OCEAN CITY — Gov. Chris Christie received cheers and applause Wednesday afternoon as he raised support for his tax cut plan, roasted state Democrats and answered questions from a supportive crowd in the shade of Music Pier.
With crashing waves and colorful umbrellas behind him, the Republican repeated a call for Democrats to “get the hell off the beach and get back to the legislature” to enact his plan immediately.
Democrats have said it would be irresponsible to cut taxes before they find out what the state will collect in revenue, but Christie said Wednesday that he believes that is just delaying job creation.
“Business people are making decisions now on where they’re going to expand next year,” he said, making the case that lower taxes would be an incentive to move to New Jersey.
Christie made a short speech and answered questions from the crowd for more than a hour regarding a variety of topics, ranging from how he could reduce the state budget without pushing the burden to municipal government, to special education, to his stance on a law to strengthen punishments for sex offenders.
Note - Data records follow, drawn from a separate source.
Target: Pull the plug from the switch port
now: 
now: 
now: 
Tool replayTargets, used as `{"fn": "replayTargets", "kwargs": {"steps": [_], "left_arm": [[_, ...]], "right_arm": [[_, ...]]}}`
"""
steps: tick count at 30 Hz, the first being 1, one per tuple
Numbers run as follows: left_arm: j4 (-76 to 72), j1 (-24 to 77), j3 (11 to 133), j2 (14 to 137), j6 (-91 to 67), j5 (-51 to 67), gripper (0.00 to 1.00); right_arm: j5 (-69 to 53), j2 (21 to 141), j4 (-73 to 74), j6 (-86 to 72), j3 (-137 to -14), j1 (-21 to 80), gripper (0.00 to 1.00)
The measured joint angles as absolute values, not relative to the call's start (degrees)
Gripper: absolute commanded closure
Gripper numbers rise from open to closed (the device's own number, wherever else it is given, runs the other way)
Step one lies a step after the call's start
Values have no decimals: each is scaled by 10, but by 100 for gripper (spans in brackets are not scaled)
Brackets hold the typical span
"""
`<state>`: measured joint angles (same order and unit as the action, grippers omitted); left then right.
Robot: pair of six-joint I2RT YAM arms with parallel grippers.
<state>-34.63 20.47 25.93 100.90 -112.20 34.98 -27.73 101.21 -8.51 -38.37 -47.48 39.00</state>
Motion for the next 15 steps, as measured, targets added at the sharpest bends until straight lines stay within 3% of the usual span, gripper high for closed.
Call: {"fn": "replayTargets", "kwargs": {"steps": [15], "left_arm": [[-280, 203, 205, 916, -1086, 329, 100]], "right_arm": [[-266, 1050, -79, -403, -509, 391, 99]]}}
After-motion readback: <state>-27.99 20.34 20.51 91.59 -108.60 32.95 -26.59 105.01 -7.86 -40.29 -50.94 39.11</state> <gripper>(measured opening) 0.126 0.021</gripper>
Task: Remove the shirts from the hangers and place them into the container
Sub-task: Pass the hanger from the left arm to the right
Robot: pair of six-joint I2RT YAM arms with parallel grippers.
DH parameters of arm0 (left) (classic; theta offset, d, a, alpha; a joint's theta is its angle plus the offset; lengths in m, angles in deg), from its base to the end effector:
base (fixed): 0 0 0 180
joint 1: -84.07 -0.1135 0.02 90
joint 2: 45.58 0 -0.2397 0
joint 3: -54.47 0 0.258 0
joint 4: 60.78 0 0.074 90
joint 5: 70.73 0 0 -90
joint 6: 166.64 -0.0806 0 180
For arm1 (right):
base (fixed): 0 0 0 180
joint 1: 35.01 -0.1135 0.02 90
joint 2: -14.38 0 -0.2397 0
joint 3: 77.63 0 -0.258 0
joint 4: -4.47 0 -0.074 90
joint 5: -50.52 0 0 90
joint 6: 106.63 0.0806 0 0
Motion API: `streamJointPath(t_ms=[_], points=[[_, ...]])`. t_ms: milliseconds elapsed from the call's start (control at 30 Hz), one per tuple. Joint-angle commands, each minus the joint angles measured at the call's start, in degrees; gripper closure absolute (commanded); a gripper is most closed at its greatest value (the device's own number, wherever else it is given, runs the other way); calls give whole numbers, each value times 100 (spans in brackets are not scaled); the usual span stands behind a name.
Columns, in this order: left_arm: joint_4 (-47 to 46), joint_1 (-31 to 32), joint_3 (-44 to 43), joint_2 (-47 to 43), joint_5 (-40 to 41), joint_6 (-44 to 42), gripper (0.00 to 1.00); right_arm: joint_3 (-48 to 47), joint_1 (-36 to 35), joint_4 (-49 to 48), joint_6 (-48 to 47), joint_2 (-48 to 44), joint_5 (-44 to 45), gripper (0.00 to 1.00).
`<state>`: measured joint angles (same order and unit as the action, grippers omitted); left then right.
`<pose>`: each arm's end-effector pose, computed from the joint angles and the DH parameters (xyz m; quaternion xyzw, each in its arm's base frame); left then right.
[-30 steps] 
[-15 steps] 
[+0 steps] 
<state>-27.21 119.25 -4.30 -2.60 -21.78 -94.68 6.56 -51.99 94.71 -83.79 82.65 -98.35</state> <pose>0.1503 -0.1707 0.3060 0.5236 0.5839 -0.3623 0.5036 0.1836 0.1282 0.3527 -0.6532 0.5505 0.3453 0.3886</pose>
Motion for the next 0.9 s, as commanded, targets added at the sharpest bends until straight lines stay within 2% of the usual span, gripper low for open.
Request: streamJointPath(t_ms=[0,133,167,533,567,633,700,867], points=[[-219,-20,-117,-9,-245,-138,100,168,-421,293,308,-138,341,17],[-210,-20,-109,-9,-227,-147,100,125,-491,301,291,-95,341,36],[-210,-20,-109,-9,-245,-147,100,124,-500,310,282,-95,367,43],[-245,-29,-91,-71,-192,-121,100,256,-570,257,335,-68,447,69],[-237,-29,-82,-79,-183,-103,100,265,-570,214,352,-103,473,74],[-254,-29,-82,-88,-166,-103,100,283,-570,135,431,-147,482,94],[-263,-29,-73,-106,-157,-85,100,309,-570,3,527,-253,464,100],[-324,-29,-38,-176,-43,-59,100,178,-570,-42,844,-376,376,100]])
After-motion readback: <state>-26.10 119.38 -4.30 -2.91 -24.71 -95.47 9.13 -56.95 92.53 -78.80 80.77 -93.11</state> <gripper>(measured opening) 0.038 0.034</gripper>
As tends to happen at most of his town hall meetings, Christie also fielded two questions about his national ambitions — one about whether there was any chance he would still run this year and another about running in 2016.
For the first, he repeated his support for presumptive Republican Presidential nominee Mitt Romney, and for the latter he said he hoped that Romney would be running for re-election in 2016. He said he would be open to a run four years from now if needed, but that he is thinking about his own re-election as governor before that.
Still, that was the topic on the minds of many at Wednesday’s event. There were many out-of-state visitors who said they read about Christie often or see him on TV.
“He’s so not a politician,” said Doreen Canton, of Cincinnati, who said she has read about him in Newsweek and The New York Times.
“I’d vote for him in a heartbeat,” said Denise Glynn, of Athens, Ga.
Jan and David Robbins said they also read about Christie at their home in Ohio because they have a second home in Ocean City.
“We know about taxes,” said Jan Robbins as she made a groaning face and pointed upward.
David French, of Ocean City, asked Christie to comment on the partisan gridlock in Washington, and the governor said he agreed that something needs to be done.
He also used the opportunity to talk about his bipartisan record, having supported the tax cut plan proposed by state Sen. Steve Sweeney, D-Gloucester, Cumberland, Salem. He said they can cooperate because they see each other often, chatting regularly and going out to dinner together with their families.
“It’s harder to hate up close,” Christie said.
Many people in the crowd knew what he meant. Even those who disagree with his policies or simply dislike him said they were impressed with his genuine demeanor.
“You’re right, it’s much harder to hate up close, because I’m not feeling the hate right now,” said Tia McLaughlin, a school teacher from Allentown, Monmouth County, who still said she felt betrayed by Christie’s teacher pension reforms.
Christie apologized to McLaughlin in a rare serious and potentially confrontational moment that was otherwise filled with applause and punch lines.
“I’m sorry that I disappointed you in that,” he told her, saying that he felt teachers contributing more of their salaries to their pensions was the only way to preserve the system.
Still, not everyone in the crowd was affected by Christie’s charisma.
“The fact that he’s got this following I think is disturbing,” said Peg Kendrick, of Ocean City.
Kendrick’s friend, Judi Thomas, also of Ocean City, disagreed. She said she was a proud Christie supporter and considers him a thoughtful, truthful person.
“New Jersey has never had anybody like that,” she said.